Пока дети, отправленные всем табуном в одну спальню, радостно бесились (несмотря на формальный приказ «не делать глупостей»), взрослые пили самогон от соседа-крестьянина — приглашенного только на аперитив, а отнюдь не на ужин, и тематика постепенно сдвигалась в сторону сексуальных вопросов и сомнений, гетеросексуальных или гомосексуальных влечений, внезапных признаний, рассказов о первом оргазме. Робкая девушка внезапно заявляла, что «она кончает каждый раз, когда срет». Оказаться летним вечером в обществе незнакомых людей, не связанных никакими узами, вдали от опостылевших семейных обедов и ритуалов — будоражило и давало ощущение, что нам открывается иной, более разнообразный, мир. Мы словно возвращались в отрочество.
Никому не приходило в голову вспомнить войну, Освенцим и концлагеря, или события в Алжире, тема была закрыта, упоминали только Хиросиму, ядерное будущее. Из-за терпкой ночной пустоши веяло столетиями крестьянской жизни, но между ними и этим мгновением августа 1973 года — не было ничего.
Кто-то брал гитару, начинал петь Comme un arbre dans la ville[38] Максима Лефорестье и Duerme negrito группы Quilapayun — все слушали, полузакрыв глаза. Потом устраивались на ночлег как кому повезет, на раскладушках, в бывшем сарае для разведения шелковичных червей, прикидывая, с кем лучше переспать — с соседом справа или слева, а может, и ни с кем. Мы проваливались в сон, не успев сделать выбор, но гордясь и все более веря в ценность того стиля жизни, который мы весь вечер демонстрировали сами себе, — вдали от «сытых обывателей», скопом загорающих в курортном Мерлен-Плаже.
У общества появилось определение: теперь его звали обществом потребления.

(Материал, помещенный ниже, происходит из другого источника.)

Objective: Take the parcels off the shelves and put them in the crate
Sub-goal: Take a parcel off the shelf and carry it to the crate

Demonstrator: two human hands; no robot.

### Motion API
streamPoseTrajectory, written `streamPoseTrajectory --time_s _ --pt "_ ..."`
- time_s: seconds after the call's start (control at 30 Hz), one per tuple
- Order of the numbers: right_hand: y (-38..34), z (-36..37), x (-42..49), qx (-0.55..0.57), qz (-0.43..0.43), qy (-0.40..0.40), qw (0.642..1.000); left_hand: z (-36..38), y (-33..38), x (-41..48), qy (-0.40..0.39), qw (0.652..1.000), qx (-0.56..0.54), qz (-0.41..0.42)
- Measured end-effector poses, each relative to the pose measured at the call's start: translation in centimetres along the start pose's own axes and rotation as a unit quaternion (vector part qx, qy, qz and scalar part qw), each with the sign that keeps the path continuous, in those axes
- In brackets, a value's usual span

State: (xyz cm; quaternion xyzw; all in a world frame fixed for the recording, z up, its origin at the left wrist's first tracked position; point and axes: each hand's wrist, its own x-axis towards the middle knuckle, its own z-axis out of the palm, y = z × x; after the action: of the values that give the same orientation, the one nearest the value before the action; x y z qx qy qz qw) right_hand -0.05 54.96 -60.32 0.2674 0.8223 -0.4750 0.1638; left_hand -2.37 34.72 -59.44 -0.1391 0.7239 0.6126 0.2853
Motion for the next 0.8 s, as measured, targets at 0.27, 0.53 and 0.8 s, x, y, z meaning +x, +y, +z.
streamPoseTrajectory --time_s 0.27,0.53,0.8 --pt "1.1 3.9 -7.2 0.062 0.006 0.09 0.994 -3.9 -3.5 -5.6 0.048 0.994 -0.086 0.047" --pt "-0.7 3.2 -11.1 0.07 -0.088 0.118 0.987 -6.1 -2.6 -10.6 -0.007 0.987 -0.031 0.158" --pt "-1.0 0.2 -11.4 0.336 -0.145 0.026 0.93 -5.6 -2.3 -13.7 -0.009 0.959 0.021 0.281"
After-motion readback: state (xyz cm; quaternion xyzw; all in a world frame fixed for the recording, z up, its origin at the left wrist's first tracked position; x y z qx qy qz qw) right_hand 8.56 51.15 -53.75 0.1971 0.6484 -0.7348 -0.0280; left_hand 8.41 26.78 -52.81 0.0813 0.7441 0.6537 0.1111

То был бесспорный факт, безапелляционная — независимо от того, радовала она или огорчала, — уверенность. Подорожавший бензин ненадолго поверг в ступор. Настрой был транжирить, решительно присваивать вещи и блага, несущие удовольствие. Люди покупали двухдверный холодильник, броскую модель «Рено» R5, неделю в клубном отеле во Флэне, студию на только что открывшемся средиземноморском курорте Гранд-Мотт. Покупали новый телевизор. На цветном экране мир выглядел лучше, интерьеры квартир — привлекательней. Дистанция между повседневным миром и черно-белой картинкой — его суровым, даже трагическим негативом — исчезла.